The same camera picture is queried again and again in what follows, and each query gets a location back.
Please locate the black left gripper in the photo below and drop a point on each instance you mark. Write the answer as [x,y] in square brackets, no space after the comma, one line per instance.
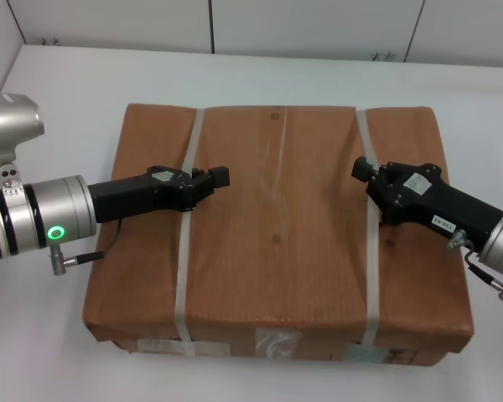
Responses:
[130,199]

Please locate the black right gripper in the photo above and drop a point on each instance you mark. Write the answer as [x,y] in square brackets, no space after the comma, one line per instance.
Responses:
[436,201]

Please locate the brown cardboard box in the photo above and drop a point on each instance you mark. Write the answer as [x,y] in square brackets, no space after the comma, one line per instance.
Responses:
[276,234]

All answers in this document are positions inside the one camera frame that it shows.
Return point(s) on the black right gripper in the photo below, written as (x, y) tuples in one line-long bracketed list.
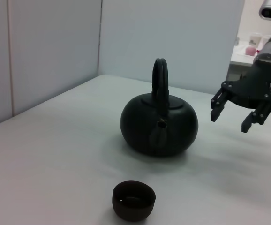
[(255, 89)]

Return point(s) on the black round teapot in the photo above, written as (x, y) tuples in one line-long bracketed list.
[(137, 126)]

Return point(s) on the small dark teacup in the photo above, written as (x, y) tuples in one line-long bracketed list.
[(133, 211)]

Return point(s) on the white background counter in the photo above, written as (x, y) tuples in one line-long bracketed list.
[(241, 59)]

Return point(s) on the pink round object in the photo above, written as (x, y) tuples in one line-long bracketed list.
[(250, 50)]

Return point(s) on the white printed paper cup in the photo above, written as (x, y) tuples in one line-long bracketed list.
[(255, 40)]

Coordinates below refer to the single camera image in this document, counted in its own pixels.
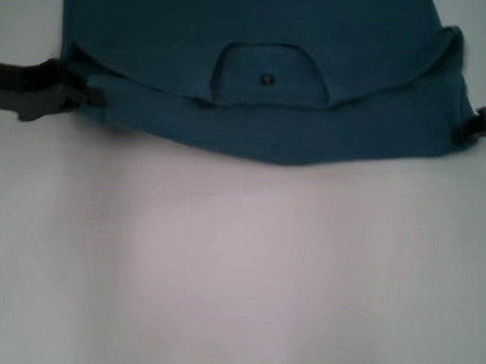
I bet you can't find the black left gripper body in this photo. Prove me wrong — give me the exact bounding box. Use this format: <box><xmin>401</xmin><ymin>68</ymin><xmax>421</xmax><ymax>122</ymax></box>
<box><xmin>0</xmin><ymin>55</ymin><xmax>77</xmax><ymax>125</ymax></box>

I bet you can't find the teal blue printed t-shirt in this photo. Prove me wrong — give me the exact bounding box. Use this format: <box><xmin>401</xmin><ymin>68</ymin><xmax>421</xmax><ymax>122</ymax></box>
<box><xmin>55</xmin><ymin>0</ymin><xmax>485</xmax><ymax>176</ymax></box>

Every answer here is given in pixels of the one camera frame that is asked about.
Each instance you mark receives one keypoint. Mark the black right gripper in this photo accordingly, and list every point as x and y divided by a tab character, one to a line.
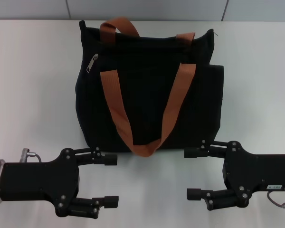
263	168

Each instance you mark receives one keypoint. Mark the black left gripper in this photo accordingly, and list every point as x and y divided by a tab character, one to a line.
38	180

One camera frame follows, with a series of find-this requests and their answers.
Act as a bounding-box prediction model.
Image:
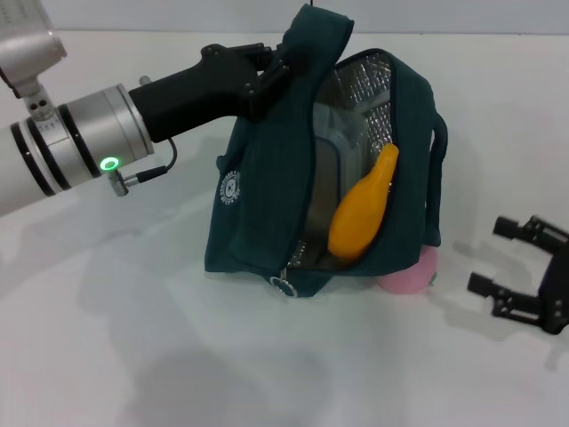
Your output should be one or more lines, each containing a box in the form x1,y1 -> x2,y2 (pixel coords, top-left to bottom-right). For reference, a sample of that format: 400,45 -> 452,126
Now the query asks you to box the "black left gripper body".
128,43 -> 263,143

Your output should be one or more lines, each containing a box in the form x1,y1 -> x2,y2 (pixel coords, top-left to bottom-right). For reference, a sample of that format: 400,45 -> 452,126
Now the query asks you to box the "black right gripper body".
535,248 -> 569,337

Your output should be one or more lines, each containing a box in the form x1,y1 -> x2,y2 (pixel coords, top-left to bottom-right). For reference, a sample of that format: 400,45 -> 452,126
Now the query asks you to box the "pink peach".
377,246 -> 439,295

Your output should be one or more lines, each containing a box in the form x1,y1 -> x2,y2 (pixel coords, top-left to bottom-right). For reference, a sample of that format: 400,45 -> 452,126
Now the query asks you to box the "clear plastic food container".
310,113 -> 379,263

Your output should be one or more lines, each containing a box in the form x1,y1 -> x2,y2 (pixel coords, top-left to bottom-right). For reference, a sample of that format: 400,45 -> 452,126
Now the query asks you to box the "teal insulated lunch bag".
203,4 -> 449,303

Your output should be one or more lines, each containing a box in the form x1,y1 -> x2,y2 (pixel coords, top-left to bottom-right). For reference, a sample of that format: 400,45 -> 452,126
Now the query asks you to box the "yellow banana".
327,142 -> 400,262

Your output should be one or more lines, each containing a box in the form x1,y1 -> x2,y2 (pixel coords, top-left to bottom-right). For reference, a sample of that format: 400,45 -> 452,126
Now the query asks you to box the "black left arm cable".
110,137 -> 179,199

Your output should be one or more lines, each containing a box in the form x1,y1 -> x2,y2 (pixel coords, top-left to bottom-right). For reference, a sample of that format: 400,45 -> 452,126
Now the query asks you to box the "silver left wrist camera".
0,0 -> 68,99

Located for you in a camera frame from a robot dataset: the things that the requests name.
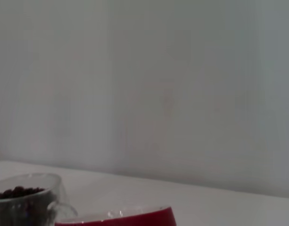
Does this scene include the red ceramic mug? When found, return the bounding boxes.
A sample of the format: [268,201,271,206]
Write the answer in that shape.
[54,205,178,226]

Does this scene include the dark coffee beans pile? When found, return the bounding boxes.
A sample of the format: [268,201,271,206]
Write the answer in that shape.
[0,186,45,200]

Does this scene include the clear double-wall glass cup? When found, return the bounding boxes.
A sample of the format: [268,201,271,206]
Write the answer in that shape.
[0,173,78,226]

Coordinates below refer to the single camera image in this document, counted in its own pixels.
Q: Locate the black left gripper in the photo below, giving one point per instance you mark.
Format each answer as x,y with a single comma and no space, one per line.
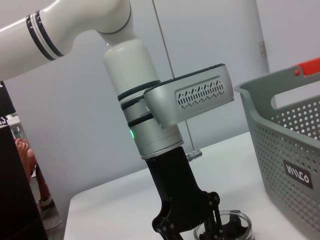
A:
175,187

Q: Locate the glass teacup black base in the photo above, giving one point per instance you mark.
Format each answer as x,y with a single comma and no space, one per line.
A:
237,225

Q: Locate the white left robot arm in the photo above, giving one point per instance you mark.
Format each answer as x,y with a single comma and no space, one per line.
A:
130,75

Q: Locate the grey perforated storage bin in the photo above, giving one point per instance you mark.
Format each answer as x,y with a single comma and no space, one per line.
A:
287,140

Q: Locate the black cabinet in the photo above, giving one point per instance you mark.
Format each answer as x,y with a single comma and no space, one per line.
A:
15,187

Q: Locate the metal door hinge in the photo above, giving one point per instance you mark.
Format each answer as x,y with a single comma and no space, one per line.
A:
262,48

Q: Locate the orange-red bar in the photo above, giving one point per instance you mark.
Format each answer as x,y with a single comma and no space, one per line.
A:
310,66

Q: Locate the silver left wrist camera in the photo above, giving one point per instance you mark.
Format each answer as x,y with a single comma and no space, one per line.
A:
195,95

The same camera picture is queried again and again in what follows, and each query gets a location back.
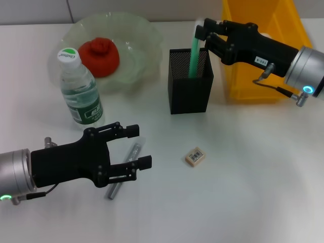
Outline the yellow plastic bin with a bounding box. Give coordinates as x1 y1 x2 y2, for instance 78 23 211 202
219 0 314 104

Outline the beige eraser with barcode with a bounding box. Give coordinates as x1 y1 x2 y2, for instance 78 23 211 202
184 146 206 168

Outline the pale green glass fruit plate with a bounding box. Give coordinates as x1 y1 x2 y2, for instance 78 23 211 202
48 11 164 96

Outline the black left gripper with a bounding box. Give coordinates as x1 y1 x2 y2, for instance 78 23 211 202
30 121 153 189

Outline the clear green-label water bottle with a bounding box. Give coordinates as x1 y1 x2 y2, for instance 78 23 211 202
57 47 106 131

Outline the gripper cable with connector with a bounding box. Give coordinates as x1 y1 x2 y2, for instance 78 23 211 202
11 137 58 206
253 62 311 107

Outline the red knitted toy orange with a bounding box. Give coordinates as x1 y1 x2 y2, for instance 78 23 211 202
77 37 121 78

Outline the black mesh pen holder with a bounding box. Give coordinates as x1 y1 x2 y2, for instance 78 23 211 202
168 47 215 115

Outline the mint green pen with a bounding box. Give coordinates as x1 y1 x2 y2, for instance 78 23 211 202
188 20 205 79

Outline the grey metallic pen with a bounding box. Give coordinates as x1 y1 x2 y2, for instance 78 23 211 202
105 136 147 200

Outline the right gripper cable with connector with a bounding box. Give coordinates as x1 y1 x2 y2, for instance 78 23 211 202
253 62 311 107

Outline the left gripper cable with connector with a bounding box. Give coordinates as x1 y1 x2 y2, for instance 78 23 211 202
11 137 58 206

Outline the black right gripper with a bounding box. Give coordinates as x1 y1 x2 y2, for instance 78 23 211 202
194 17 300 78

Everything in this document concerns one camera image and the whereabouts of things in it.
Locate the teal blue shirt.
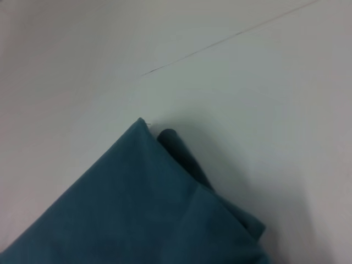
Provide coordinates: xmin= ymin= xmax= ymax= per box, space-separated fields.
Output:
xmin=0 ymin=117 xmax=267 ymax=264

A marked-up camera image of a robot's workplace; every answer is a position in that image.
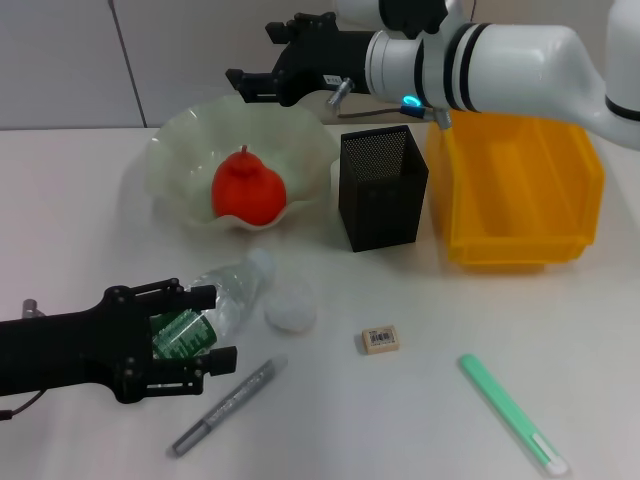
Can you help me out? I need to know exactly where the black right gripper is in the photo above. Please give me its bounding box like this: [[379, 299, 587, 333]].
[[225, 13, 381, 107]]

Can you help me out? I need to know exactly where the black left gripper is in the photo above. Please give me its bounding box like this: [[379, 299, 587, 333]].
[[0, 278, 238, 404]]

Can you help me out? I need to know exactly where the clear water bottle green label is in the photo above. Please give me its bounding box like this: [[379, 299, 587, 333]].
[[149, 248, 277, 362]]

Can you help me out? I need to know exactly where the white paper ball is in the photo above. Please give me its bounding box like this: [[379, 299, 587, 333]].
[[263, 292, 317, 334]]

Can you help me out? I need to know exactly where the orange fruit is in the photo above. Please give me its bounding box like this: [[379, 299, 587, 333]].
[[211, 144, 288, 229]]

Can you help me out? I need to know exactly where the mint green pen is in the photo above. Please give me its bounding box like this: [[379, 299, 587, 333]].
[[459, 353, 571, 477]]

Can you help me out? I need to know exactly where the silver grey pen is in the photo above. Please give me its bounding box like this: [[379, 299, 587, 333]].
[[171, 353, 289, 457]]

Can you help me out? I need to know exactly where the black mesh pen holder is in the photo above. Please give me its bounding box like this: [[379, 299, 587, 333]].
[[338, 124, 430, 253]]

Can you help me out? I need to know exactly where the beige eraser with barcode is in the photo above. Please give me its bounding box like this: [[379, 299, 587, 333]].
[[360, 324, 401, 356]]

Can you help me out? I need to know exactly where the pale green wavy glass bowl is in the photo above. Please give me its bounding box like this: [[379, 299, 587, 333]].
[[144, 94, 341, 235]]

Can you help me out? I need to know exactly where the yellow plastic bin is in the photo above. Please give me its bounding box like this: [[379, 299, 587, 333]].
[[424, 107, 606, 266]]

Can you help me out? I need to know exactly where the right wrist cable with connector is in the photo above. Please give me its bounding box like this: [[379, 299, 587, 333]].
[[327, 77, 456, 132]]

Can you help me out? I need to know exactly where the wrist cable with connector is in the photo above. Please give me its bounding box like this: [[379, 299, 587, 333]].
[[327, 77, 456, 132], [0, 298, 46, 421]]

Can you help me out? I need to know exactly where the left wrist cable with connector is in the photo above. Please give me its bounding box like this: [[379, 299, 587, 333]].
[[0, 298, 46, 421]]

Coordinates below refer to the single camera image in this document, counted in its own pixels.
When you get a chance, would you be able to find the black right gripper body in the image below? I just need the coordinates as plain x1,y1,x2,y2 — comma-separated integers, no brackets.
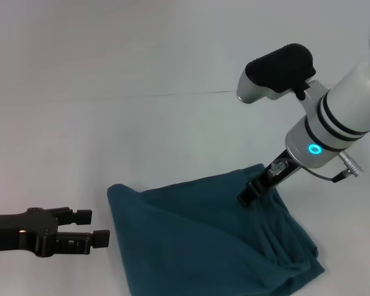
248,149,302,201

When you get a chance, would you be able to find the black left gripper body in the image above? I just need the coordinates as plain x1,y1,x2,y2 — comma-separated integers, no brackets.
0,207,72,258

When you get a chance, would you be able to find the blue shirt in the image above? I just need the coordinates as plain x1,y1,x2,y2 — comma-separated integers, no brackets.
107,162,326,296

•••••

§ **WHAT THE TASK ASKS**
Give every line of the material that includes the string "robot".

§ **OUTPUT**
Located for you in a camera frame from a robot dataset: the things that the requests name.
Q: Locate the white left robot arm in the photo above, giving one point per instance you mark.
A marked-up camera image of a robot's workplace; every answer is a position in that image.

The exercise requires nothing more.